## Your objective
Taking the listing below line by line, tally those that contain the string "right". Give the total alone.
*** Opening of Stored data ***
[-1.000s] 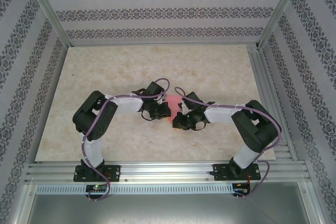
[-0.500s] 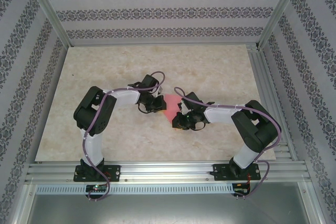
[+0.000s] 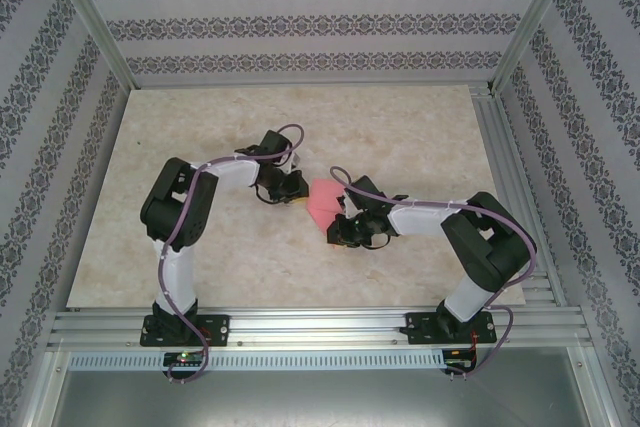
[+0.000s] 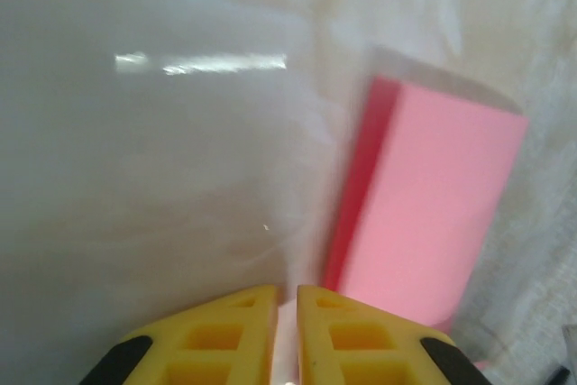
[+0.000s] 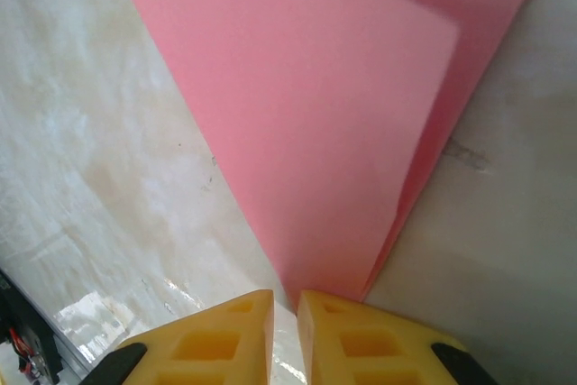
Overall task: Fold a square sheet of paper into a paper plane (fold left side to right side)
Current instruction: Third fold the triangle at the center of the table, then fourth fold the wing at the center of the table.
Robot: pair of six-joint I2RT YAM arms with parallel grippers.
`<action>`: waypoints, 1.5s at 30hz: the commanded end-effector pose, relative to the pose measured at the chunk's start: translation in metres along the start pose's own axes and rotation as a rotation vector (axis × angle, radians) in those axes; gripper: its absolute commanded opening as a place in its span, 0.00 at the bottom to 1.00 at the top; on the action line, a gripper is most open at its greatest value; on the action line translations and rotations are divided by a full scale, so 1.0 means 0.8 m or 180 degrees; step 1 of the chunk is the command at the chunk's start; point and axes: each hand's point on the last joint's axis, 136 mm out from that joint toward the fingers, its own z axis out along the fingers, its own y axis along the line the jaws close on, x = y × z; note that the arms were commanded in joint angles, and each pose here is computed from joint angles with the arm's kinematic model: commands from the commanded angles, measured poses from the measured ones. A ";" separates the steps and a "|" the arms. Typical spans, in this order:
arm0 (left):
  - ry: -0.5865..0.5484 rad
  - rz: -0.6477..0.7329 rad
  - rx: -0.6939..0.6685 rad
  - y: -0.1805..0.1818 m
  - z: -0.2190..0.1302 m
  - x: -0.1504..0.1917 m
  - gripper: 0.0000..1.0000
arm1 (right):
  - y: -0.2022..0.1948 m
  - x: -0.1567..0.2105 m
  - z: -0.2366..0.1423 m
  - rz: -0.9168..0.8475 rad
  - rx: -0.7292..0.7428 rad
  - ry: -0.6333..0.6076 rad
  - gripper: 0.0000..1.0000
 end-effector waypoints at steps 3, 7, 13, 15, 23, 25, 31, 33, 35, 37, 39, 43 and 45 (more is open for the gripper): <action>-0.0655 -0.0027 -0.0254 0.028 -0.077 -0.046 0.30 | 0.003 0.004 -0.016 -0.0123 0.0153 -0.0032 0.24; -0.0765 -0.0029 -0.0172 0.019 -0.102 -0.035 0.39 | 0.035 -0.022 -0.045 -0.0291 0.0001 -0.0261 0.30; -0.0666 -0.0206 0.0305 0.004 -0.096 0.002 0.46 | 0.043 -0.063 -0.081 -0.0377 0.0014 -0.0561 0.35; -0.0591 -0.0261 0.0384 0.002 -0.087 0.016 0.48 | 0.044 -0.074 -0.078 -0.0394 0.0001 -0.0567 0.34; -0.0440 -0.0315 0.0396 -0.002 -0.062 0.049 0.52 | 0.029 -0.089 -0.061 -0.0379 0.0192 -0.0524 0.41; -0.0395 -0.0308 0.0382 -0.003 -0.056 0.054 0.53 | 0.021 -0.089 -0.060 -0.0375 0.0280 -0.0518 0.47; -0.0312 -0.0247 0.0376 -0.014 -0.042 0.060 0.56 | 0.006 -0.084 -0.051 -0.0362 0.0405 -0.0420 0.47; -0.0311 -0.0233 0.0382 -0.017 -0.040 0.059 0.56 | 0.000 -0.083 -0.050 -0.0347 0.0477 -0.0397 0.45; -0.0301 -0.0215 0.0395 -0.022 -0.039 0.059 0.56 | -0.004 -0.083 -0.048 -0.0337 0.0516 -0.0374 0.42; -0.0283 -0.0192 0.0412 -0.028 -0.037 0.060 0.56 | -0.005 -0.084 -0.046 -0.0333 0.0519 -0.0372 0.40; -0.0269 -0.0162 0.0431 -0.035 -0.035 0.061 0.56 | -0.006 -0.085 -0.044 -0.0331 0.0518 -0.0376 0.40; -0.0247 -0.0106 0.0450 -0.047 -0.032 0.062 0.56 | -0.008 -0.086 -0.041 -0.0324 0.0529 -0.0365 0.40; -0.0238 -0.0095 0.0446 -0.050 -0.030 0.061 0.56 | -0.011 -0.085 -0.039 -0.0319 0.0557 -0.0344 0.40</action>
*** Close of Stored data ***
## Response area
2